**WORK INSTRUCTIONS**
Transcribe every line of the material below without change, apart from dropping the pictures.

**DATA SHOWN**
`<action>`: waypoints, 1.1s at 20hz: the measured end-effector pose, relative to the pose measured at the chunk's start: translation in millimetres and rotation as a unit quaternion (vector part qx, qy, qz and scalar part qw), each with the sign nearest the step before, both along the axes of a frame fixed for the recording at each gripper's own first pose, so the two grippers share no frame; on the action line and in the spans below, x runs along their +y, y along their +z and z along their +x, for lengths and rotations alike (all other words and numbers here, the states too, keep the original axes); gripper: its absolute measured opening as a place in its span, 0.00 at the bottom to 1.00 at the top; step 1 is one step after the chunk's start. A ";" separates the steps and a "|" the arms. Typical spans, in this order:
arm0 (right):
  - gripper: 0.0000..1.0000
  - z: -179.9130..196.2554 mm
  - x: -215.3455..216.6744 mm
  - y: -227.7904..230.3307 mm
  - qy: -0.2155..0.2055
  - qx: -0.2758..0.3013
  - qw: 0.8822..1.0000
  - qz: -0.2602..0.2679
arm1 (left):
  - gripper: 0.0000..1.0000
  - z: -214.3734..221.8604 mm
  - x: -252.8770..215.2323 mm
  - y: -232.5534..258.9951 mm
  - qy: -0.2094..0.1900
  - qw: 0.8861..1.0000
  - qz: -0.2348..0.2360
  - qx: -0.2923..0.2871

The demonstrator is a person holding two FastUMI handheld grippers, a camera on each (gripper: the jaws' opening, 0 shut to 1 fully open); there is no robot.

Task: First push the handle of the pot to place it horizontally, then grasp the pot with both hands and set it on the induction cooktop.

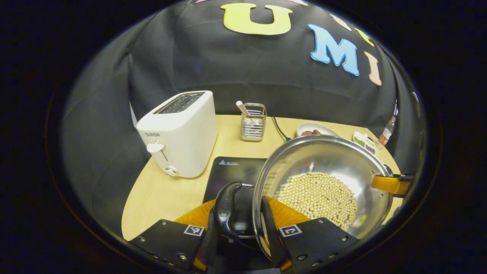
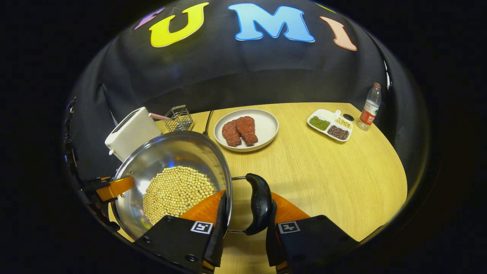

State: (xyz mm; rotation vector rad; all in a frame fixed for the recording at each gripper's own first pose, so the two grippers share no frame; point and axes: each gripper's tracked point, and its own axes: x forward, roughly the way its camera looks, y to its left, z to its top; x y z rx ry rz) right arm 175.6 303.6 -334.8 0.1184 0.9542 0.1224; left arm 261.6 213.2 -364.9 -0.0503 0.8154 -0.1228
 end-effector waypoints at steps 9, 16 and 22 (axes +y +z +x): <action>0.44 1.4 35.3 -7.2 0.001 -0.002 1.000 0.013 | 0.53 6.5 35.2 -2.7 0.005 1.000 0.015 -0.006; 0.48 -0.5 43.5 -7.6 -0.009 0.001 1.000 0.017 | 0.61 11.6 43.8 -9.7 0.006 1.000 0.021 -0.003; 0.55 0.3 45.0 -8.6 -0.006 -0.004 1.000 0.019 | 0.70 11.2 48.3 -10.5 0.017 0.998 0.051 -0.022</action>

**EXERCISE ANSWER**
`<action>`: waypoints, 1.1s at 20hz: the measured end-effector pose, relative to the pose measured at the chunk's start: translation in millimetres and rotation as a unit quaternion (vector part qx, qy, qz and scalar part qw), each with the sign nearest the step before, both along the axes of a frame fixed for the recording at each gripper's own first pose, so the two grippers share no frame; on the action line and in the spans below, x runs along their +y, y along their +z and z along their +x, for lengths and rotations alike (all other words and numbers here, the states too, keep the original axes); gripper: its absolute measured opening as a place in its span, 0.00 at the bottom to 1.00 at the top; step 1 is one step after the chunk's start. A ";" separates the steps and a "|" the arms. Typical spans, in this order:
arm0 (right):
  - gripper: 0.0000..1.0000
  - z: -179.9130..196.2554 mm
  - x: -215.3455..216.6744 mm
  - y: -227.7904..230.3307 mm
  - qy: -0.2155..0.2055
  - qx: -0.2758..0.3013
  - qw: 0.8822..1.0000
  - qz: -0.2602..0.2679
arm1 (left):
  - gripper: 0.0000..1.0000
  - z: -214.3734..221.8604 mm
  - x: -252.8770..215.2323 mm
  - y: -232.5534..258.9951 mm
  - qy: -0.2094..0.1900
  - qw: 0.8861..1.0000
  - qz: -0.2348..0.2360
  - qx: -0.2923..0.2871

The demonstrator is a person holding two FastUMI handheld grippers, a camera on each (gripper: the jaws' opening, 0 shut to 1 fully open); there is no robot.

Task: First push the handle of the pot to place it horizontally, then grasp the pot with both hands and set it on the induction cooktop.


State: (xyz mm; rotation vector rad; all in a frame fixed for the recording at each gripper's own first pose, so the two grippers share no frame; point and axes: each gripper's tracked point, and its own axes: x forward, roughly the way its camera looks, y to its left, z to its top; x y z rx ry rz) right arm 175.6 303.6 -334.8 0.1184 0.9542 0.1224; left arm 261.6 213.2 -364.9 -0.0503 0.8154 -0.1228
 end-effector waypoints at steps 9, 16 and 22 (axes +y +z +x): <action>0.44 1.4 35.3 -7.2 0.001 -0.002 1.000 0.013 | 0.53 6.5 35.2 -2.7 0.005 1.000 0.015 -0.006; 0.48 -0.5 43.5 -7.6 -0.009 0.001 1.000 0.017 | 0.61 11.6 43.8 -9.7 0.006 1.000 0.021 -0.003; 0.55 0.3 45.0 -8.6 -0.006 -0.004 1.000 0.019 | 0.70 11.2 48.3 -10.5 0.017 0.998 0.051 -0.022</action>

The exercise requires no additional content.